Morris v. United States, 174 U.S. 196 (1899), is a 5-to-2 ruling by the United States Supreme Court which held that the bed under the Potomac River between the District of Columbia and the Commonwealth of Virginia belonged to the United States government rather than nearby private landowners on the District of Columbia side.


On June 20, 1632, Charles I, King of England, made a land grant in North America to Cecil Calvert, 2nd Baron Baltimore which became the Province of Maryland (later the state of Maryland).[1] This grant set the boundary of Maryland at the low-water mark of the southern bank of the Potomac River.[2] On September 27, 1688, King James II made a land grant in North American to Thomas Colepeper, 2nd Baron Colepeper which became the Colony of Virginia (later the state of Virginia).[3] This grant designated "the Potomac River" as the boundary of Virginia.[4] The conflicting grants led to a long-running border dispute between Maryland and Virginia.[5] The two states settled navigational and riparian water rights in a compact in 1785, but the boundary dispute continued.[6][7][8]

In 1788, the United States Constitution was ratified.
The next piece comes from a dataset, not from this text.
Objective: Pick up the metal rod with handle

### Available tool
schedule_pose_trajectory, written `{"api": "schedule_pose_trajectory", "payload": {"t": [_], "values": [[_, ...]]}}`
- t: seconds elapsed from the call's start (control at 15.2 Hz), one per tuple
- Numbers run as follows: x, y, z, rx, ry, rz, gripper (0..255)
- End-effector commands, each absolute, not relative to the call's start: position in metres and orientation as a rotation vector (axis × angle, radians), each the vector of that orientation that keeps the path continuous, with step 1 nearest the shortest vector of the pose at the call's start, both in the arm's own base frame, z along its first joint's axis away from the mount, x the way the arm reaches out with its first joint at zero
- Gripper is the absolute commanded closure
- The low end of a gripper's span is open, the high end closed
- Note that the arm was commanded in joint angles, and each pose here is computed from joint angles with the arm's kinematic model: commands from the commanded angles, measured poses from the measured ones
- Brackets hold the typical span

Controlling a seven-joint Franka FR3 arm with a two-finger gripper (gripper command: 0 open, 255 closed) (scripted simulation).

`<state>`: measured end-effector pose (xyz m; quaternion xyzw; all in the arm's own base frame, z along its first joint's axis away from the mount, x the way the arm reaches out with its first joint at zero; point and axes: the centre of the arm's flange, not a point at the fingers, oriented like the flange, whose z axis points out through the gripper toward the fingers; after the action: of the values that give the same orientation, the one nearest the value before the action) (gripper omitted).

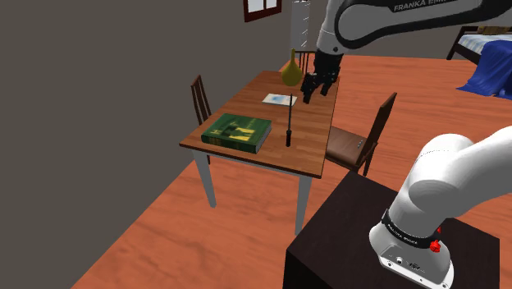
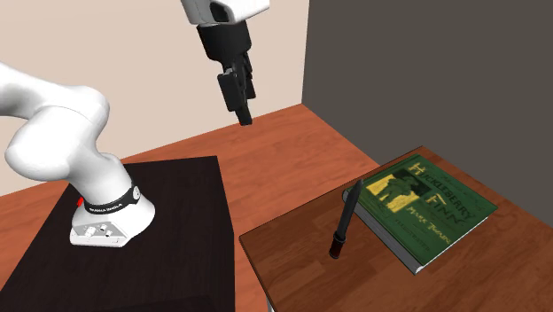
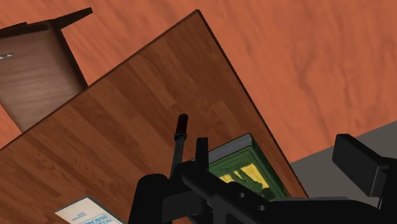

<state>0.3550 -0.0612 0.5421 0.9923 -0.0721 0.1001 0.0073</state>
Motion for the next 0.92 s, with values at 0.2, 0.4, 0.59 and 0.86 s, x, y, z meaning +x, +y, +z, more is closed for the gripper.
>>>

The Constitution established an independent zone known as the District of Columbia for the seat of the new government. The Residence Act of 1790 provided for the new capital to be located on the Potomac River, and President George Washington was authorized by the United States Congress to determine the exact location (which he did a year later).[9] The District of Columbia Organic Act of 1801 formally established Congressional jurisdiction over the new District.[10] The Virginia retrocession of 1846-1847 returned that portion of the District of Columbia on the Virginia site of the Potomac River to the state of Virginia.[11] This left in doubt the exact position of the District's border with Virginia (just as Maryland's southern border remained in doubt).

Chief Justice John Marshall, whose heirs were party to the suit.

Shortly after the creation of the District of Columbia, the United States government sold certain plots of land to James M. Marshall; his brother, John Marshall (later Chief Justice of the United States); John L. Kidwell; the Chesapeake and Ohio Canal Company; and several others.[12]

Maryland and Virginia agreed to arbitrate their dispute, and in 1877 the Black-Jenkins Award (as the decision of the arbitration panel is known) placed Virginia's boundary with Maryland at the low-water mark on the Virginia side of the Potomac River.[7]

In 1882, Congress passed legislation providing for the dredging of the Potomac River, and for the dredged material to be used to fill in various tidal basins, marshes, and shores.[12] This created extensive new land along the northern shore of the Potomac River—land which adjoined that of the heirs of James Marshall, John Marshall, and John Kidwell, and the Chesapeake and Ohio Canal Company. Congress passed legislation in August 1886 directing the Attorney General of the United States to protect the interests of the United States to the new land, and giving the courts jurisdiction over these claims.[12]

The heirs and other claimants sued to win title to the lands.


Majority opinion[edit]

Associate Justice George Shiras, Jr. wrote the majority opinion for the Court, joined by Chief Justice Melville Fuller and Justices John Marshall Harlan, David Josiah Brewer, and Henry Billings Brown.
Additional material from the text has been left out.